§ PROBLEM STATEMENT: An exact transcription of the entries is required, with none of the pictures carried over.
----
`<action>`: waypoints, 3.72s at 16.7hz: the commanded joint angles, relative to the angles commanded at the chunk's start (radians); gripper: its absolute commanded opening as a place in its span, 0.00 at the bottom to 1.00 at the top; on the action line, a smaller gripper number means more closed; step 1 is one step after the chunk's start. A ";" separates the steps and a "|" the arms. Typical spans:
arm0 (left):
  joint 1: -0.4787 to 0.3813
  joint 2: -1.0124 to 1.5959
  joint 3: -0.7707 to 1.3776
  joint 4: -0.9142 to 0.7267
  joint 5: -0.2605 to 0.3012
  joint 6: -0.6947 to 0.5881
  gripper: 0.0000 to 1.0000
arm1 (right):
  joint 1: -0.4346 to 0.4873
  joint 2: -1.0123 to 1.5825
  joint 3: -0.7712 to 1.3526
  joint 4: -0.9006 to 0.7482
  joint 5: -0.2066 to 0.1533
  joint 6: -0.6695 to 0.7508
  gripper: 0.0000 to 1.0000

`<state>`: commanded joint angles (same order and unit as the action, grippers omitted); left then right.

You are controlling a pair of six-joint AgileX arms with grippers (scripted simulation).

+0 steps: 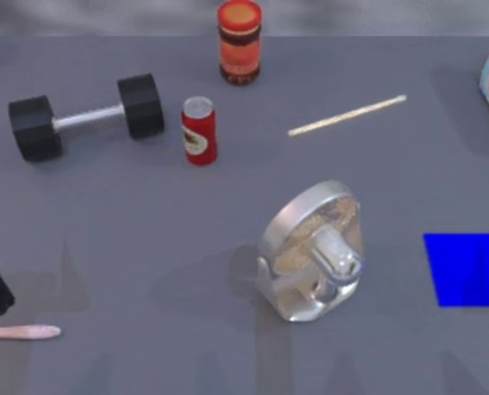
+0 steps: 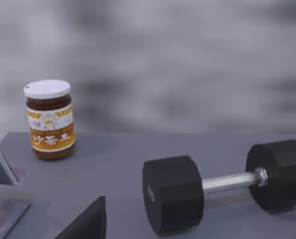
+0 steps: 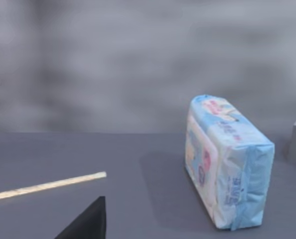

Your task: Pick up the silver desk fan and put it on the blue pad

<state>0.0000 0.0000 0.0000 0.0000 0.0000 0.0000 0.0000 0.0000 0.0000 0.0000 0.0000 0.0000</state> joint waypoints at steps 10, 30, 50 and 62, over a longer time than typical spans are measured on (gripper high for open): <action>0.000 0.000 0.000 0.000 0.000 0.000 1.00 | 0.059 0.351 0.213 -0.301 0.087 0.217 1.00; 0.000 0.000 0.000 0.000 0.000 0.000 1.00 | 0.586 1.924 1.993 -1.361 0.031 1.529 1.00; 0.000 0.000 0.000 0.000 0.000 0.000 1.00 | 0.682 2.132 1.885 -1.324 0.001 1.639 1.00; 0.000 0.000 0.000 0.000 0.000 0.000 1.00 | 0.682 2.132 1.882 -1.321 0.001 1.639 0.40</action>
<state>0.0000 0.0000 0.0000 0.0000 0.0000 0.0000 0.6821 2.1321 1.8823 -1.3212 0.0015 1.6389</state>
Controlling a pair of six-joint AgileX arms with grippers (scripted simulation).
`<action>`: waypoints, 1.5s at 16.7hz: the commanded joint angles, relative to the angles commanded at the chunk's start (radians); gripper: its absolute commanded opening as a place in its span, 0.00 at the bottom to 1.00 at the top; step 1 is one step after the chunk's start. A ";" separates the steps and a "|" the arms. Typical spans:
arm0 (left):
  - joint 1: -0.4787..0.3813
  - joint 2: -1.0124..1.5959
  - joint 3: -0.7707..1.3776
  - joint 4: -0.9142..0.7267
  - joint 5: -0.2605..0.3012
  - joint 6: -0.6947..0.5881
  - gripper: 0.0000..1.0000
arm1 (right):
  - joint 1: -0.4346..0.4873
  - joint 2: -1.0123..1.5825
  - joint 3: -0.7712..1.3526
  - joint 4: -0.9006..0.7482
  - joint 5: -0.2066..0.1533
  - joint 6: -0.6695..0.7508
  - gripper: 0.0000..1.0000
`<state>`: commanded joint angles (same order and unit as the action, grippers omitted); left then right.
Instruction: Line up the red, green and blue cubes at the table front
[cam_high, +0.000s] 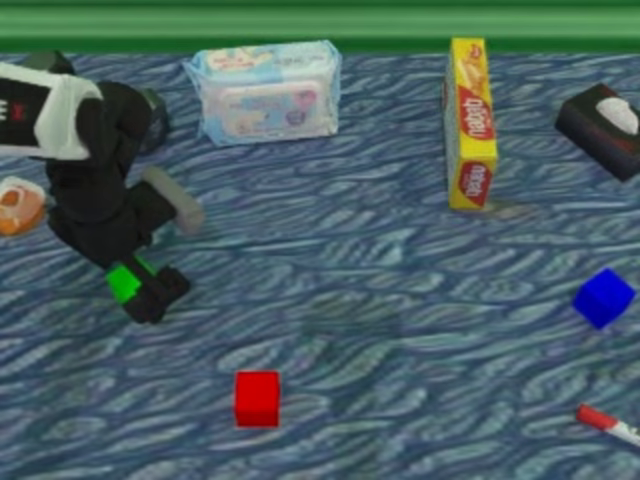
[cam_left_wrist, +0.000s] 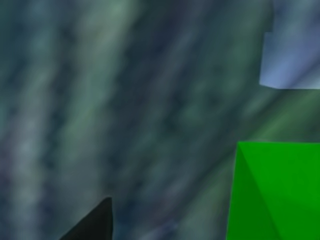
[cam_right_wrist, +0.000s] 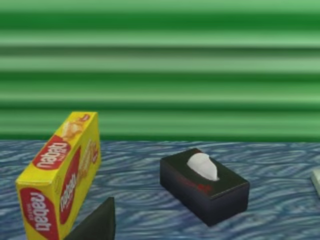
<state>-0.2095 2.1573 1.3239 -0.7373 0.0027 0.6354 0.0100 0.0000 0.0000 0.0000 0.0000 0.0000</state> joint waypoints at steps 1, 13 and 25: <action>0.000 0.000 0.000 0.000 0.000 0.000 1.00 | 0.000 0.000 0.000 0.000 0.000 0.000 1.00; 0.000 0.000 0.000 0.000 0.000 0.000 0.17 | 0.000 0.000 0.000 0.000 0.000 0.000 1.00; 0.001 -0.019 0.005 -0.014 0.007 -0.005 0.00 | 0.000 0.000 0.000 0.000 0.000 0.000 1.00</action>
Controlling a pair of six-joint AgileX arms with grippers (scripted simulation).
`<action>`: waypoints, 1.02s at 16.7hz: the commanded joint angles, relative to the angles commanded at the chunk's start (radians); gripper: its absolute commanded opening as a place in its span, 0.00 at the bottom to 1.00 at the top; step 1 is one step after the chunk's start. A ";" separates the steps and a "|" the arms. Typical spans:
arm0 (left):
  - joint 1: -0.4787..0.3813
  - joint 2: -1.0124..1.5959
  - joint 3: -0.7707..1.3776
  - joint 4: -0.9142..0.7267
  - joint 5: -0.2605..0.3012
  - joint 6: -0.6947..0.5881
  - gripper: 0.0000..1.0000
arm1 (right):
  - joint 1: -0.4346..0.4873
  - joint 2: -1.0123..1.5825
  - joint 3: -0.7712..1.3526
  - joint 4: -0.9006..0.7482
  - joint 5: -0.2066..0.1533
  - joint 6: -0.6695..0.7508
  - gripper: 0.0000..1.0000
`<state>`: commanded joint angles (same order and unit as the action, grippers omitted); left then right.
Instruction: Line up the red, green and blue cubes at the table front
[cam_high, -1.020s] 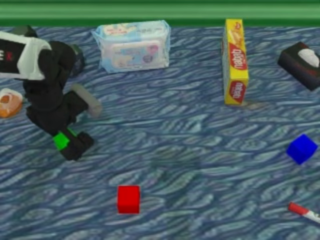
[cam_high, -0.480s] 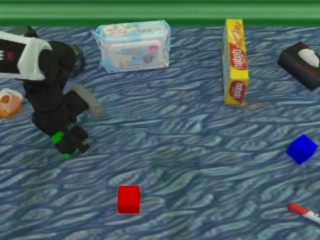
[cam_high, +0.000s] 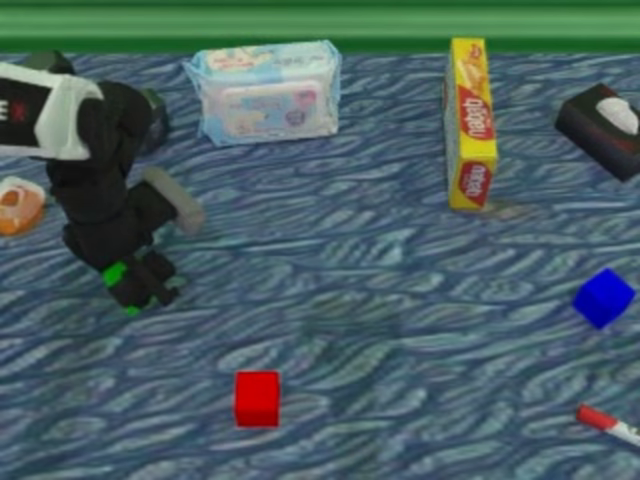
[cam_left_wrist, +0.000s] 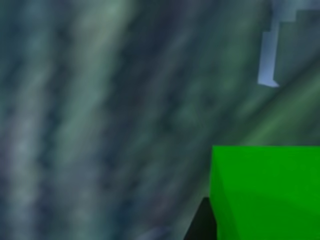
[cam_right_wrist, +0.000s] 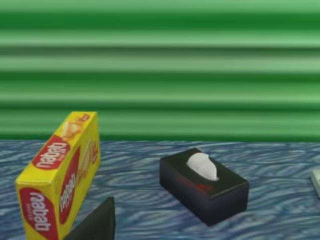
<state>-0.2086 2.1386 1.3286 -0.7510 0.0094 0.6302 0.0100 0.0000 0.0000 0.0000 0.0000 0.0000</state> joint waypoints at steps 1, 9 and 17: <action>0.002 -0.006 0.008 -0.014 0.000 -0.001 0.00 | 0.000 0.000 0.000 0.000 0.000 0.000 1.00; 0.018 -0.114 0.123 -0.238 -0.001 -0.002 0.00 | 0.000 0.000 0.000 0.000 0.000 0.000 1.00; -0.057 -0.109 0.132 -0.247 -0.002 0.012 0.00 | 0.000 0.000 0.000 0.000 0.000 0.000 1.00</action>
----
§ PROBLEM SOLUTION:
`<action>`: waypoints, 3.72s at 16.7hz: the commanded joint angles, relative to the angles commanded at the chunk's start (radians); gripper: its absolute commanded opening as a place in its span, 0.00 at the bottom to 1.00 at the top; on the action line, a smaller gripper number means more closed; step 1 is one step after the chunk's start. A ";" separates the steps and a "|" the arms. Typical spans:
arm0 (left):
  joint 1: -0.4787 to 0.3813
  joint 2: -1.0124 to 1.5959
  joint 3: -0.7707 to 1.3776
  joint 4: -0.9142 to 0.7267
  joint 5: -0.2605 to 0.3012
  joint 6: -0.6947 to 0.5881
  gripper: 0.0000 to 1.0000
arm1 (right):
  joint 1: -0.4346 to 0.4873
  joint 2: -1.0123 to 1.5825
  joint 3: -0.7712 to 1.3526
  joint 4: -0.9006 to 0.7482
  joint 5: -0.2066 to 0.1533
  joint 6: -0.6695 to 0.7508
  gripper: 0.0000 to 1.0000

`<state>`: commanded joint angles (same order and unit as the action, grippers omitted); left then right.

You are controlling a pair of six-joint AgileX arms with grippers (scripted simulation).

+0 steps: 
+0 steps: 
+0 steps: 

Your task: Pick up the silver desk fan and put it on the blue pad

<state>0.0000 0.0000 0.0000 0.0000 0.0000 0.0000 0.0000 0.0000 0.0000 0.0000 0.0000 0.0000</state> joint waypoints at steps 10, 30, 50 and 62, over a longer time than typical spans are measured on (gripper high for open): <action>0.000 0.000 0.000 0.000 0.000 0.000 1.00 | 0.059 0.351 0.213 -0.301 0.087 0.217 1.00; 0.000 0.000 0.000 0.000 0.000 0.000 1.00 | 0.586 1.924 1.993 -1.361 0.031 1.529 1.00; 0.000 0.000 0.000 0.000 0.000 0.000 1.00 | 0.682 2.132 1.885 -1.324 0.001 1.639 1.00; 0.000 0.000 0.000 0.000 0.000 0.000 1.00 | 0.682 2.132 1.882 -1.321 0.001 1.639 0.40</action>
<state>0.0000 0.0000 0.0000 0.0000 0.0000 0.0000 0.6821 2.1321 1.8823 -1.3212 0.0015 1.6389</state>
Controlling a pair of six-joint AgileX arms with grippers (scripted simulation).
`<action>`: waypoints, 1.5s at 16.7hz: the commanded joint angles, relative to the angles commanded at the chunk's start (radians); gripper: its absolute commanded opening as a place in its span, 0.00 at the bottom to 1.00 at the top; step 1 is one step after the chunk's start. A ";" separates the steps and a "|" the arms. Typical spans:
arm0 (left):
  - joint 1: -0.4787..0.3813
  - joint 2: -1.0124..1.5959
  - joint 3: -0.7707..1.3776
  - joint 4: -0.9142..0.7267
  - joint 5: -0.2605..0.3012
  - joint 6: -0.6947..0.5881
  - gripper: 0.0000..1.0000
arm1 (right):
  - joint 1: -0.4346..0.4873
  - joint 2: -1.0123..1.5825
  - joint 3: -0.7712..1.3526
  - joint 4: -0.9006..0.7482
  - joint 5: -0.2066..0.1533
  - joint 6: -0.6695..0.7508
  - gripper: 0.0000..1.0000
`<state>`: commanded joint angles (same order and unit as the action, grippers omitted); left then right.
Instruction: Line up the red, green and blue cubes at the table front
[cam_high, +0.000s] 
[cam_left_wrist, +0.000s] 
[cam_right_wrist, +0.000s] 
<state>-0.2095 2.1573 1.3239 -0.7373 0.0027 0.6354 0.0100 0.0000 0.0000 0.0000 0.0000 0.0000</state> joint waypoints at steps 1, 13 and 25: <action>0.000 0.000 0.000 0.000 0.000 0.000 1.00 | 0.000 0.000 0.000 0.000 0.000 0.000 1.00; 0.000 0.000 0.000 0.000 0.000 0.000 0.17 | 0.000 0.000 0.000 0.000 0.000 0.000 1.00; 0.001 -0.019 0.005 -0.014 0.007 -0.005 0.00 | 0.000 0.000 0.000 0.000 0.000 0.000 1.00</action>
Controlling a pair of six-joint AgileX arms with grippers (scripted simulation).
`<action>`: waypoints, 1.02s at 16.7hz: the commanded joint angles, relative to the angles commanded at the chunk's start (radians); gripper: its absolute commanded opening as a place in its span, 0.00 at the bottom to 1.00 at the top; step 1 is one step after the chunk's start. A ";" separates the steps and a "|" the arms. Typical spans:
arm0 (left):
  - joint 1: -0.4787..0.3813
  - joint 2: -1.0124..1.5959
  - joint 3: -0.7707..1.3776
  - joint 4: -0.9142..0.7267
  - joint 5: -0.2605..0.3012
  - joint 6: -0.6947..0.5881
  - gripper: 0.0000..1.0000
arm1 (right):
  - joint 1: -0.4346..0.4873
  - joint 2: -1.0123..1.5825
  - joint 3: -0.7712..1.3526
  - joint 4: -0.9006..0.7482
  - joint 5: -0.2066..0.1533
  - joint 6: -0.6695..0.7508
  - gripper: 0.0000..1.0000
`<state>`: commanded joint angles (same order and unit as the action, grippers omitted); left then right.
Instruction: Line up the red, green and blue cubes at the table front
[cam_high, -1.020s] 
[cam_high, -0.480s] 
[cam_high, +0.000s] 
[cam_left_wrist, +0.000s] 
[cam_right_wrist, +0.000s] 
<state>-0.2086 2.1386 1.3286 -0.7510 0.0094 0.6302 0.0100 0.0000 0.0000 0.0000 0.0000 0.0000</state> joint waypoints at steps 1, 9 and 17: <action>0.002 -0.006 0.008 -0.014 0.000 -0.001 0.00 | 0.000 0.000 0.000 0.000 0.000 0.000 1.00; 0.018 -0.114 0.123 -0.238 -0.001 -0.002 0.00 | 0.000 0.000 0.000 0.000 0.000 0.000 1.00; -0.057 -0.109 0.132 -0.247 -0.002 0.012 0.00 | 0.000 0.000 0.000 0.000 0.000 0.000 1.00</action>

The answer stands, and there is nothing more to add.